Después de algún tiempo sin escribir, preparando un documento sobre Arteterapia que no consigo terminar, os dejo este artículo que habla sobre las actividades extraescolares y da algunos consejos.
Actividades
extraescolares en su justa medida
Para las actividades extraescolares debemos tener en
consideración una serie de factores:
1.
La actividad debe potenciar cualidades
personales del niño o de la niña y servirle de complemento a alguna carencia.
2.
Tiene que gustarle al niño y no a los padres.
Estos sólo deben plantearle buenas alternativas para que él elija, pero siempre
pensando en términos esfuerzo-beneficio. El descanso para ellos es tan
necesario como para los adultos.
3.
Practicar alguna afición con los hijos: si el
niño acompaña a los padres en la práctica deportiva (no como espectador) desde
corta edad, es seguro que se iniciará con ganas en dicha actividad.
4.
En cualquier aprendizaje nuevo hay que
insistir. No se aprende a tocar un instrumento o a dominar un deporte de la
noche a la mañana. Es necesario incentivar la responsabilidad y la
perseverancia: lo que se empieza, se termina.
Y si el aburrimiento fuera
bueno
“Tuvimos
la suerte de vivir aquellos veranos de tres meses de los de antes en los que
había lugar para todo, incluso para largas horas de aburrimiento. Gracias a
ellos descubrí el placer de la lectura y hasta dónde podía llegar nuestra
capacidad creativa”. Y es que el adagio “la ociosidad es la madre de todos los
vicios” está obsoleto: hoy son la indolencia y la inactividad lo que se conocen
como virtudes, como señalan psicólogos, pediatras y psiquiatras. El
aburrimiento es una experiencia formadora necesaria en la vida de un niño.
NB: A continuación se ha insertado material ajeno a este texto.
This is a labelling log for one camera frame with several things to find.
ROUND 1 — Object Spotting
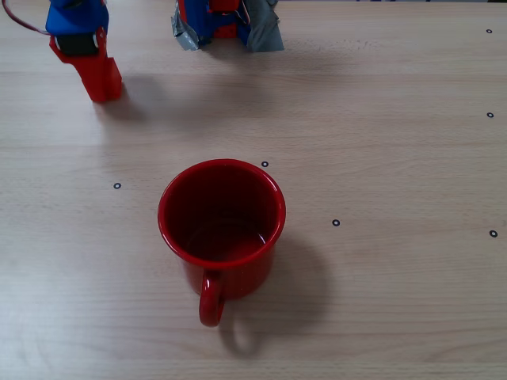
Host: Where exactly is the red enamel mug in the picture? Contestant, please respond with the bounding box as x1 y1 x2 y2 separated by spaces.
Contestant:
157 158 288 328

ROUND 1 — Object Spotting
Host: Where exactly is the red white servo cable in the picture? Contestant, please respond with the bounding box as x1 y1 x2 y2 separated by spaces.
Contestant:
2 0 53 37
235 0 252 25
Tienen que tener tiempo libre para descubrir el mundo por ellos mismos. Jugando
aprenden a resolver problemas, a aceptar la frustración, a esperar. Es un
tiempo en el que éste puede hacer frente a sus emociones, desarrollar su
imaginación, afianzar sus gustos. El niño despliega un mundo interior rico que
si consigue mantenerlo hasta la edad adulta le evitará convertirse en una
persona hiperactiva que huye del vacío. Es importante no proponer una solución
inmediata al “me aburro” que suelen decir los niños, como solemos hacer
habitualmente los padres; de esta forma, les dejaremos que muestren iniciativa,
inventiva e independencia a la hora de elegir sus ocupaciones.